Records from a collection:
-- Opening Marker --

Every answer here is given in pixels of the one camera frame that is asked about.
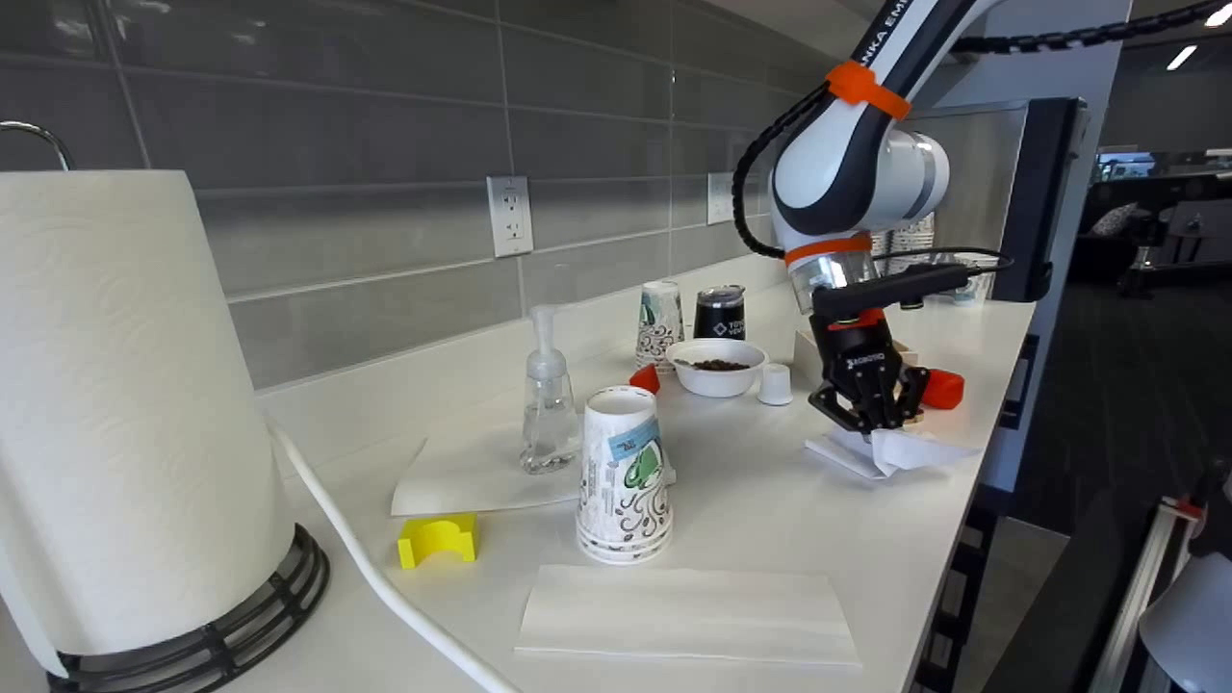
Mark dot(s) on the white napkin under bottle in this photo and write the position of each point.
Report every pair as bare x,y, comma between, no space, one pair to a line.
480,476

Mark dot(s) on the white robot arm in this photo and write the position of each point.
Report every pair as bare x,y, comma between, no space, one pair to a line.
827,179

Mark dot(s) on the white paper towel roll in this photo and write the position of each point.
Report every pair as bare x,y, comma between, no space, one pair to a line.
137,476

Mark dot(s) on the clear glass bottle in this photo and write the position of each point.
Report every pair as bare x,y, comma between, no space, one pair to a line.
549,409

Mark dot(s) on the small red object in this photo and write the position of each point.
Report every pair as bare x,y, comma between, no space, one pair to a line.
647,378

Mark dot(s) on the white wall outlet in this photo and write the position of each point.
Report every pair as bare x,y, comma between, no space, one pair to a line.
719,198
510,219

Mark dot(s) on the black monitor panel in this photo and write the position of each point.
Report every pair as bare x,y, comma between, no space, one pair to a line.
1036,152

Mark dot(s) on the white bowl with spoon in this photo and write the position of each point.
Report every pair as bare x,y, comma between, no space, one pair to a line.
715,366

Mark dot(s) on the yellow plastic block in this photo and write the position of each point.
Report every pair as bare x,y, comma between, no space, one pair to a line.
431,538

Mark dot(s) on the printed paper cup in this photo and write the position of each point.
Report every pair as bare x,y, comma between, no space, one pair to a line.
626,509

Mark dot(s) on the black wire towel holder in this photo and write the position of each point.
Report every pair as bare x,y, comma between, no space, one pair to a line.
216,654

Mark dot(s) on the printed cup by wall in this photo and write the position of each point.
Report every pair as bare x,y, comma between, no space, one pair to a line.
661,319

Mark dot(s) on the white napkin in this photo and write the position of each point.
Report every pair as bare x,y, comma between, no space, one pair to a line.
687,614
884,458
480,476

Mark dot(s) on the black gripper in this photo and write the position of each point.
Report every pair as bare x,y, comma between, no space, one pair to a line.
862,378

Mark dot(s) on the black tumbler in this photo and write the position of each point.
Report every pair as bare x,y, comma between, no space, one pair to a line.
719,315

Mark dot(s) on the small white cap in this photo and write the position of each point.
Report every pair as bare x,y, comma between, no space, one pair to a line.
776,388

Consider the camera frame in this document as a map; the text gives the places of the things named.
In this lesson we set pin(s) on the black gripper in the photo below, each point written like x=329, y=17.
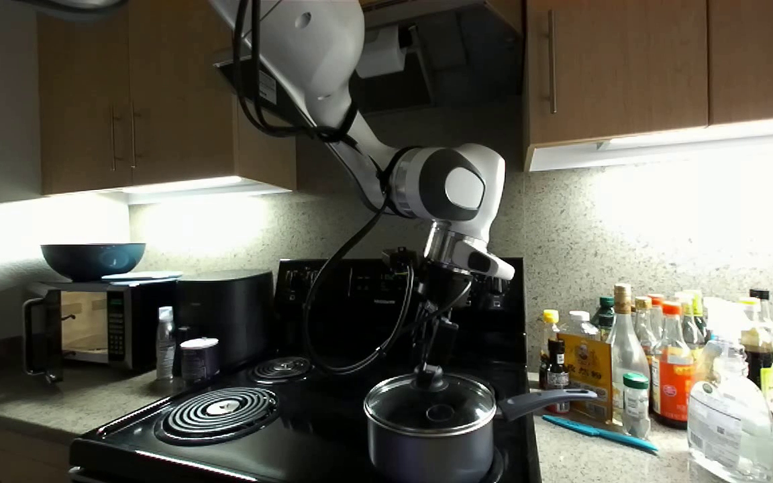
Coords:
x=436, y=294

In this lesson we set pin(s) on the glass pot lid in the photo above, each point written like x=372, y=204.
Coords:
x=431, y=403

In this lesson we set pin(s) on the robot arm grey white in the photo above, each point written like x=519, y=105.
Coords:
x=313, y=49

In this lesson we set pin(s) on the black electric stove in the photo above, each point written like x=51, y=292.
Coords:
x=319, y=432

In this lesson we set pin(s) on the dark cooking pot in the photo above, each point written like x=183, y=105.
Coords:
x=485, y=458

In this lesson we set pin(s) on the yellow cap bottle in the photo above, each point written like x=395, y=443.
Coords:
x=549, y=365

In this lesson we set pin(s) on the rear left coil burner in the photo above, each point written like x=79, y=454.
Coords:
x=282, y=372

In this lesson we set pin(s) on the coil burner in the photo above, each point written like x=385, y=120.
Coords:
x=215, y=416
x=282, y=372

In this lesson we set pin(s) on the amber oil bottle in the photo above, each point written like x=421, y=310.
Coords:
x=588, y=361

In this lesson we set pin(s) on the black air fryer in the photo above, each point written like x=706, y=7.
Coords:
x=230, y=310

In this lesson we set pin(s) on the tall clear glass bottle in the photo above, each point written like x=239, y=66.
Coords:
x=627, y=351

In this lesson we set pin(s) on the teal utensil on counter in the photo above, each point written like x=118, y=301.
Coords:
x=588, y=430

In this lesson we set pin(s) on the under-cabinet light fixture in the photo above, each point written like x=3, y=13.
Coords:
x=718, y=140

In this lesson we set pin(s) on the front left coil burner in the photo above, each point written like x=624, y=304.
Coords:
x=215, y=416

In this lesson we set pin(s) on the orange label sauce bottle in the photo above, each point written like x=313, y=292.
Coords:
x=675, y=368

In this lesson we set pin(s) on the white lidded canister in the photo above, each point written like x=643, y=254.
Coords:
x=197, y=361

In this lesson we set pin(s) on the wooden upper cabinets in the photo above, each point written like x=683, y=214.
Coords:
x=605, y=68

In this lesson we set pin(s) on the clear plastic spray bottle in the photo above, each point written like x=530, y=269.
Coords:
x=727, y=416

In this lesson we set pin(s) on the black microwave oven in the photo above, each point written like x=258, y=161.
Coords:
x=93, y=324

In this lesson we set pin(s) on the dark sauce bottle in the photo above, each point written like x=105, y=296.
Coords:
x=757, y=341

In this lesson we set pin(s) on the teal bowl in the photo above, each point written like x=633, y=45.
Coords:
x=93, y=262

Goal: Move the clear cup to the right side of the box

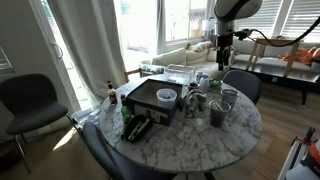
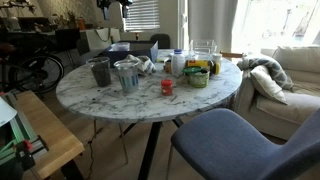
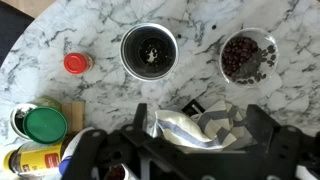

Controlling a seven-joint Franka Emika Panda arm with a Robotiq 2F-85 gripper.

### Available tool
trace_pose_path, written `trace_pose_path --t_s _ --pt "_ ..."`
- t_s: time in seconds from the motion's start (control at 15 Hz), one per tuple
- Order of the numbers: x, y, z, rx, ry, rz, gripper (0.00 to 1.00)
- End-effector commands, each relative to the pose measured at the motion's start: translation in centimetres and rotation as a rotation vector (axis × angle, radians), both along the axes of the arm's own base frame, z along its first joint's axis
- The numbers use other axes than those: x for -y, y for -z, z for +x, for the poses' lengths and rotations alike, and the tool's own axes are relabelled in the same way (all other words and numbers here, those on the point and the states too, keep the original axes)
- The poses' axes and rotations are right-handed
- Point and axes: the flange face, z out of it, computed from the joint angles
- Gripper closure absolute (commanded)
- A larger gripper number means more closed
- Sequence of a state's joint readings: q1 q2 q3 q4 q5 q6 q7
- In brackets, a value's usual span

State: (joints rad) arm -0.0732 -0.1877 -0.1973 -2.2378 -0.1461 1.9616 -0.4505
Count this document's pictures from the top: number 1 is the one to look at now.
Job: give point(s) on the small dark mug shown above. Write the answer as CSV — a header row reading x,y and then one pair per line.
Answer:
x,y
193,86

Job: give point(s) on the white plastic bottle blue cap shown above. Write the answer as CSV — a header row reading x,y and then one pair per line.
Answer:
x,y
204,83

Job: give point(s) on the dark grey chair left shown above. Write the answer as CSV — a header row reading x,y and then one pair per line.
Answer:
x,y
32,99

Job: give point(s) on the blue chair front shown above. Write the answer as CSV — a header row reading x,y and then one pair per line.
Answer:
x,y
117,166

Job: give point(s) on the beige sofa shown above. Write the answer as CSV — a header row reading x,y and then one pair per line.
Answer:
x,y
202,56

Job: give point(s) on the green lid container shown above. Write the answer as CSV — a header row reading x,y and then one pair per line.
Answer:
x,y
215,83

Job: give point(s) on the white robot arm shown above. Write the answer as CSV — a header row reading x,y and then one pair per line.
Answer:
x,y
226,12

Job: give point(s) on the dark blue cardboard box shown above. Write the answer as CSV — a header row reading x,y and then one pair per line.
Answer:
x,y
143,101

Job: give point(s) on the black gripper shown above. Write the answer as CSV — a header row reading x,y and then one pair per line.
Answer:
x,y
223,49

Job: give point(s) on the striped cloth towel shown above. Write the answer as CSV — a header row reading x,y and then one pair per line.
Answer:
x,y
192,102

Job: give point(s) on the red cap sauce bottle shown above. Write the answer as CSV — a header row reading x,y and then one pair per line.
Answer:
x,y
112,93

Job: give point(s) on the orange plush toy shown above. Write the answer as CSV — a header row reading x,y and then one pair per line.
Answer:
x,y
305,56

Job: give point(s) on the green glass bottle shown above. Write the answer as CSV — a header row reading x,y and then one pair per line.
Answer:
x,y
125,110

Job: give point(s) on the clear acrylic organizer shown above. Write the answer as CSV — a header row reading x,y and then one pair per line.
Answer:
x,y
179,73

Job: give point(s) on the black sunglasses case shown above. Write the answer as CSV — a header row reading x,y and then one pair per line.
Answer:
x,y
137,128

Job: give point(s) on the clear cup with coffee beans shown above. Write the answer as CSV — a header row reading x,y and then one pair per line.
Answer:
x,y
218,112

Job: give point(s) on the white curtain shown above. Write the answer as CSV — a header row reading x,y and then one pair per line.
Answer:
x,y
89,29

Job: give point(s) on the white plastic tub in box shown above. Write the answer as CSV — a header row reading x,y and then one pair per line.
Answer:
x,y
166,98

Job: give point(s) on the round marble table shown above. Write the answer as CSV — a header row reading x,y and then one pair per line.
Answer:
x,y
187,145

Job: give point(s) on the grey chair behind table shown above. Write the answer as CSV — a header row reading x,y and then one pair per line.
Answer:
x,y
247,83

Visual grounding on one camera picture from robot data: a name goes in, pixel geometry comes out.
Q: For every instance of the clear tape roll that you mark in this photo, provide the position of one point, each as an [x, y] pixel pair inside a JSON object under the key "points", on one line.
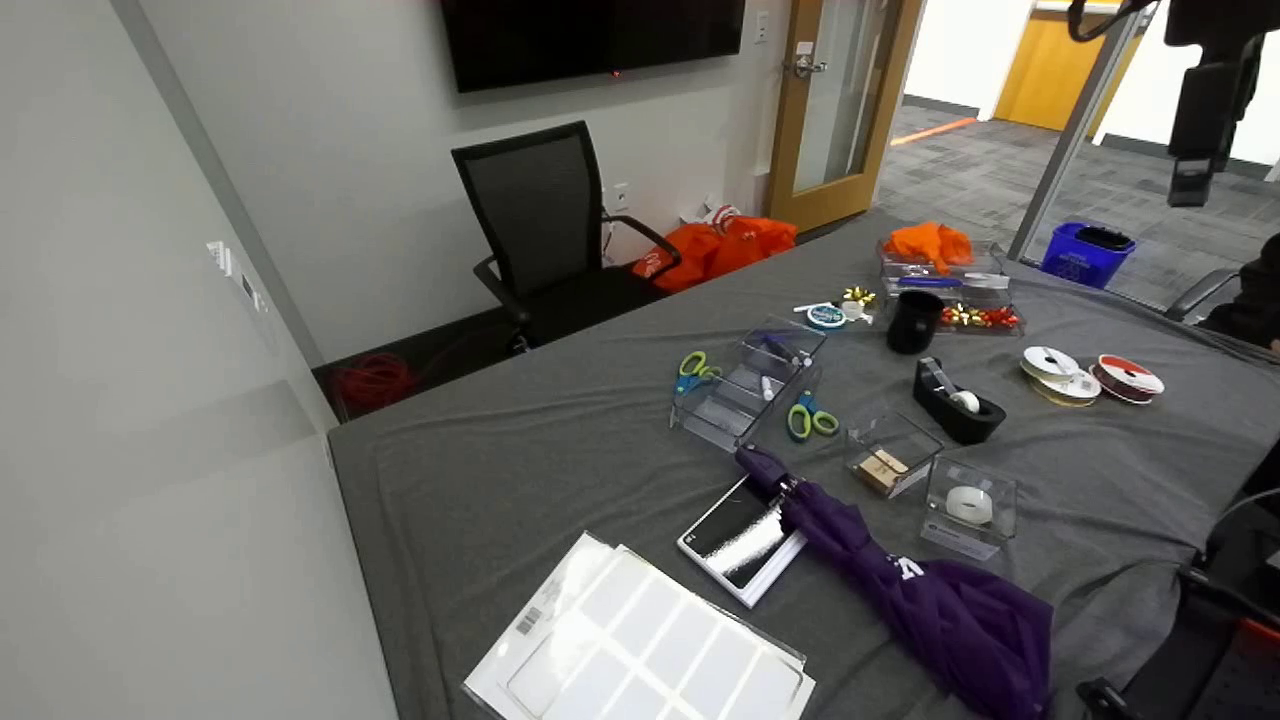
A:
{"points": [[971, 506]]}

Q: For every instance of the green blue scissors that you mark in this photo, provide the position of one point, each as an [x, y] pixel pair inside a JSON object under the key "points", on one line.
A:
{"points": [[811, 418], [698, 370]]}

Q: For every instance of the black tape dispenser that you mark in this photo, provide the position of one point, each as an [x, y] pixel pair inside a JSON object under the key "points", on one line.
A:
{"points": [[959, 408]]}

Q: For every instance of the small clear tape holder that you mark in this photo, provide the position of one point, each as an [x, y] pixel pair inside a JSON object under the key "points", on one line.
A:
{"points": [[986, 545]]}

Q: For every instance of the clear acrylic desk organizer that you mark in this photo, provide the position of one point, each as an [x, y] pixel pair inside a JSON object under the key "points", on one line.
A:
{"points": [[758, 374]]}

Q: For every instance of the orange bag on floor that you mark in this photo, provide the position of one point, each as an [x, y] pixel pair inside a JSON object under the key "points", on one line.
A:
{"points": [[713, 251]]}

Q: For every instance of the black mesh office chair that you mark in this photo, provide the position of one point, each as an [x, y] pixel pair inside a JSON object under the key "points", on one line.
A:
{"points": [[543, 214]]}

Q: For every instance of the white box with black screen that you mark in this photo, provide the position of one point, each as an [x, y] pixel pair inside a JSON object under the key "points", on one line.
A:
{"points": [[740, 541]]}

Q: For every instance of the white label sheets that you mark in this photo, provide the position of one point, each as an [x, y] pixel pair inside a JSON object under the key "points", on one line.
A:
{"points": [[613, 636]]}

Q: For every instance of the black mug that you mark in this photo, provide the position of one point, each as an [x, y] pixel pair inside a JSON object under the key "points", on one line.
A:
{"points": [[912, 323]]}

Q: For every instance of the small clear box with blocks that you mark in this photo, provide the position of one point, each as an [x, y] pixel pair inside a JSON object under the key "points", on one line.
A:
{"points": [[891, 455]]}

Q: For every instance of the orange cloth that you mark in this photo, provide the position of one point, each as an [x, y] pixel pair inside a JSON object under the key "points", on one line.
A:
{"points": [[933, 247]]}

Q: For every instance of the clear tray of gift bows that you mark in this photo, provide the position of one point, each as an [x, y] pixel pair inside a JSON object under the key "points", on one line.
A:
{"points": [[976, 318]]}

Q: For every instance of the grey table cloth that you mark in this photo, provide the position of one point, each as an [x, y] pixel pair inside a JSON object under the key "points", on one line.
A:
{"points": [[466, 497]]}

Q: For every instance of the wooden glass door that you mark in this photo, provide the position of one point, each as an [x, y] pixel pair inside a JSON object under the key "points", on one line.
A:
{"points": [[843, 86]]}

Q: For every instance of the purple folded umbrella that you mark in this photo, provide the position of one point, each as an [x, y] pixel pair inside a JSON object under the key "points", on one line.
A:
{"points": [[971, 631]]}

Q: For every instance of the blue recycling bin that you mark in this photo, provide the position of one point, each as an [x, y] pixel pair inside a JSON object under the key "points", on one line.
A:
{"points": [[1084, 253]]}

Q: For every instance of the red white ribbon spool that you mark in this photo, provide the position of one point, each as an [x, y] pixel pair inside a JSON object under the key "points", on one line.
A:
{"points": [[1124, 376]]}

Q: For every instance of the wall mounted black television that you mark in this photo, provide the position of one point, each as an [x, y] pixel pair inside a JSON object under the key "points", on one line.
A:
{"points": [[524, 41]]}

-- Closing Marker --

■ **Task description**
Exercise for the records above: copy only the lines from the one with "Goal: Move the" to the one with "- End-effector commands, each", both ends kept, and drop the pictures.

■ **Response area**
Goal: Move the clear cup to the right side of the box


Controlling a seven-joint Franka Emika Panda arm with a Robotiq 2F-85 gripper.

### Available tool
trace_pose_path, written `trace_pose_path --t_s _ --pt "_ ..."`
- t_s: time in seconds from the motion's start (control at 15 Hz), one per tuple
- Order of the numbers: x, y, z, rx, ry, rz, gripper (0.00 to 1.00)
- End-effector commands, each relative to the pose measured at the motion's start: translation in centimetres and rotation as a rotation vector (axis × angle, radians), both along the axes of the arm's own base frame, z along its first joint's axis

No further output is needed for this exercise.